■ **Exercise**
Please report how many lines in the data underneath hold the word "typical", with no other text.

■ **Recorded data**

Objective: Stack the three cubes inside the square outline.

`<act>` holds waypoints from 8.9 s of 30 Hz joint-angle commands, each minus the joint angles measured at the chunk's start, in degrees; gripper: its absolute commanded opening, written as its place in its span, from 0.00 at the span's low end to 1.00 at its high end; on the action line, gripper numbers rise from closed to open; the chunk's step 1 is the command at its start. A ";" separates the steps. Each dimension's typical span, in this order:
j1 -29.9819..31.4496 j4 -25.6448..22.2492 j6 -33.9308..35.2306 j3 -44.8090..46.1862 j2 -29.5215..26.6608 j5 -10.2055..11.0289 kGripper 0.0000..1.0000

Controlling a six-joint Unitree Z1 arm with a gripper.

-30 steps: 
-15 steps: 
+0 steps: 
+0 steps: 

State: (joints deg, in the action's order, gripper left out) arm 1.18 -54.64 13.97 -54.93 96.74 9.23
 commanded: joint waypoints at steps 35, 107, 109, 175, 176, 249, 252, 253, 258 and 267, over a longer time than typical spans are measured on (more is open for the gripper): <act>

■ **Response for this exercise**
2